#### Problem requirements
From the entries below, output the line with "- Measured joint" and each following line up to and including the line with "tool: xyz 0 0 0", exactly as written.

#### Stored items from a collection
===============

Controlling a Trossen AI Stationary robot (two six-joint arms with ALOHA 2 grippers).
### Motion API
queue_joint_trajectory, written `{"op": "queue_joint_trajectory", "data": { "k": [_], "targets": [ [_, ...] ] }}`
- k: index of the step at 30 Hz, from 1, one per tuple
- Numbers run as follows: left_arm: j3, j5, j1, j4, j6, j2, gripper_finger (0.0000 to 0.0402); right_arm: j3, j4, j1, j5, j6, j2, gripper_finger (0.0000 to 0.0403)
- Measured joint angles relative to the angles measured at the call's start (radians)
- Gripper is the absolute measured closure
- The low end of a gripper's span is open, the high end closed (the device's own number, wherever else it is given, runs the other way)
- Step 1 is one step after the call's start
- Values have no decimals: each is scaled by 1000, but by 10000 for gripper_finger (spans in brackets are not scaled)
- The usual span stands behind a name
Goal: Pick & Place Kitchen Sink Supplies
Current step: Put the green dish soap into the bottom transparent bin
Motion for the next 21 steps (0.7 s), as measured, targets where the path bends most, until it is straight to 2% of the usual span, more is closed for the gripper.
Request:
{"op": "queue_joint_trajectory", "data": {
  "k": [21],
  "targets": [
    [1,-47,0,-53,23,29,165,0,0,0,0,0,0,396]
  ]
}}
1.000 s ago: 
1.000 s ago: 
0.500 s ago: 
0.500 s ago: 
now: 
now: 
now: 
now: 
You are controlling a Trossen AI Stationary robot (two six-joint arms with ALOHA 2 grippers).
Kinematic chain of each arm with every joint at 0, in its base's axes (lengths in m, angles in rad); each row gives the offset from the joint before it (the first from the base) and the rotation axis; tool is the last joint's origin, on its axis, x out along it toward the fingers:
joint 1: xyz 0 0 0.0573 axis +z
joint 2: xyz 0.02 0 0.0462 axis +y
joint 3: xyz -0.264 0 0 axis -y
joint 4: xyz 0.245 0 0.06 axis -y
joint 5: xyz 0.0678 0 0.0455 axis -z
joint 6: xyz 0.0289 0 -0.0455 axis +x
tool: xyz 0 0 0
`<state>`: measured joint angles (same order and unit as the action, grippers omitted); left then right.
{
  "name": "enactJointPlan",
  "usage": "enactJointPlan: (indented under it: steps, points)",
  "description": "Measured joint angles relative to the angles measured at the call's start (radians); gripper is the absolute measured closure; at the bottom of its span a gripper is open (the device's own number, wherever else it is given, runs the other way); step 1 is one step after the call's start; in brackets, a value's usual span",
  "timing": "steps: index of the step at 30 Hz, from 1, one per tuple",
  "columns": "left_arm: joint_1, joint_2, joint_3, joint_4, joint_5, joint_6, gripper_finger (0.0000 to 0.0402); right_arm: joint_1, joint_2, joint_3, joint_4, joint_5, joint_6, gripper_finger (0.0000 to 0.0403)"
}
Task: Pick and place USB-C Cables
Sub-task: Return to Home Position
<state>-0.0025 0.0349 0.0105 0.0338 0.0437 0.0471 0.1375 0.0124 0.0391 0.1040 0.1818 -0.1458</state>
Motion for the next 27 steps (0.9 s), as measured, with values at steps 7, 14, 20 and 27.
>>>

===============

#### Solution
- Measured joint angles relative to the angles measured at the call's start (radians)
- Gripper is the absolute measured closure
- The low end of a gripper's span is open, the high end closed (the device's own number, wherever else it is given, runs the other way)
- Step 1 is one step after the call's start
- Values have no decimals: each is scaled by 1000, but by 10000 for gripper_finger (spans in brackets are not scaled)
- The usual span stands behind a name
Goal: Pick & Place Kitchen Sink Supplies
Current step: Put the green dish soap into the bottom transparent bin
Motion for the next 21 steps (0.7 s), as measured, targets where the path bends most, until it is straight to 2% of the usual span, more is closed for the gripper.
Request:
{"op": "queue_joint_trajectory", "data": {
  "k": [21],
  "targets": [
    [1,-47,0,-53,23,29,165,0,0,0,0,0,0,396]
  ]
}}
1.000 s ago: 
1.000 s ago: 
0.500 s ago: 
0.500 s ago: 
now: 
now: 
now: 
now: 
You are controlling a Trossen AI Stationary robot (two six-joint arms with ALOHA 2 grippers).
Kinematic chain of each arm with every joint at 0, in its base's axes (lengths in m, angles in rad); each row gives the offset from the joint before it (the first from the base) and the rotation axis; tool is the last joint's origin, on its axis, x out along it toward the fingers:
joint 1: xyz 0 0 0.0573 axis +z
joint 2: xyz 0.02 0 0.0462 axis +y
joint 3: xyz -0.264 0 0 axis -y
joint 4: xyz 0.245 0 0.06 axis -y
joint 5: xyz 0.0678 0 0.0455 axis -z
joint 6: xyz 0.0289 0 -0.0455 axis +x
tool: xyz 0 0 0

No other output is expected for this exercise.